§ EXERCISE BRIEF
From start to end of the material below, restate each line exactly.

§ DATASET CONTENT
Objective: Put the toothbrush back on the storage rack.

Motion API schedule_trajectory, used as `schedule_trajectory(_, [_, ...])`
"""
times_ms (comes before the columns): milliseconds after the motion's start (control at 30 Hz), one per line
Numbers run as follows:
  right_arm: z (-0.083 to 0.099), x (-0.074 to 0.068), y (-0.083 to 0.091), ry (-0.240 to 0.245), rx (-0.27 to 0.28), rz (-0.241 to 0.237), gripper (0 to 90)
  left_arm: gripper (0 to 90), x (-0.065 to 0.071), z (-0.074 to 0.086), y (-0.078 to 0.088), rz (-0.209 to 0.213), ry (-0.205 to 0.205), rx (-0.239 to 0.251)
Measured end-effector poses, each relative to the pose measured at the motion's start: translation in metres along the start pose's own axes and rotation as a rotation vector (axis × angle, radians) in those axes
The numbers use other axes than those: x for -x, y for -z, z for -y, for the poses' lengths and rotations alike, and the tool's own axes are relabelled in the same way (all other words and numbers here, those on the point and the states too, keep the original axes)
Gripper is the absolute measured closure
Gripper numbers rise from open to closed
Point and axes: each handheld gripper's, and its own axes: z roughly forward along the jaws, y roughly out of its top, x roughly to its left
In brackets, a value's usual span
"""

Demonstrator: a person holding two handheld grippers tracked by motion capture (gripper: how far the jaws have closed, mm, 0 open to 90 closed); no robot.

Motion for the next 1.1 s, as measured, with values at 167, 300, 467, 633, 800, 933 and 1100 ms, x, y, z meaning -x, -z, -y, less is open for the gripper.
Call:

§ EXERCISE SOLUTION
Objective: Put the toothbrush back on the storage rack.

Motion API schedule_trajectory, used as `schedule_trajectory(_, [_, ...])`
"""
times_ms (comes before the columns): milliseconds after the motion's start (control at 30 Hz), one per line
Numbers run as follows:
  right_arm: z (-0.083 to 0.099), x (-0.074 to 0.068), y (-0.083 to 0.091), ry (-0.240 to 0.245), rx (-0.27 to 0.28), rz (-0.241 to 0.237), gripper (0 to 90)
  left_arm: gripper (0 to 90), x (-0.065 to 0.071), z (-0.074 to 0.086), y (-0.078 to 0.088), rz (-0.209 to 0.213), ry (-0.205 to 0.205), rx (-0.239 to 0.251)
Measured end-effector poses, each relative to the pose measured at the motion's start: translation in metres along the start pose's own axes and rotation as a rotation vector (axis × angle, radians) in those axes
The numbers use other axes than those: x for -x, y for -z, z for -y, for the poses' lengths and rotations alike, and the tool's own axes are relabelled in the same way (all other words and numbers here, those on the point and the states too, keep the original axes)
Gripper is the absolute measured closure
Gripper numbers rise from open to closed
Point and axes: each handheld gripper's, and its own axes: z roughly forward along the jaws, y roughly out of its top, x roughly to its left
In brackets, a value's usual span
"""

Demonstrator: a person holding two handheld grippers tracked by motion capture (gripper: how far the jaws have closed, mm, 0 open to 90 closed); no robot.

Motion for the next 1.1 s, as measured, with values at 167, 300, 467, 633, 800, 933 and 1100 ms, x, y, z meaning -x, -z, -y, less is open for the gripper.
Call:

The exercise requires no additional output.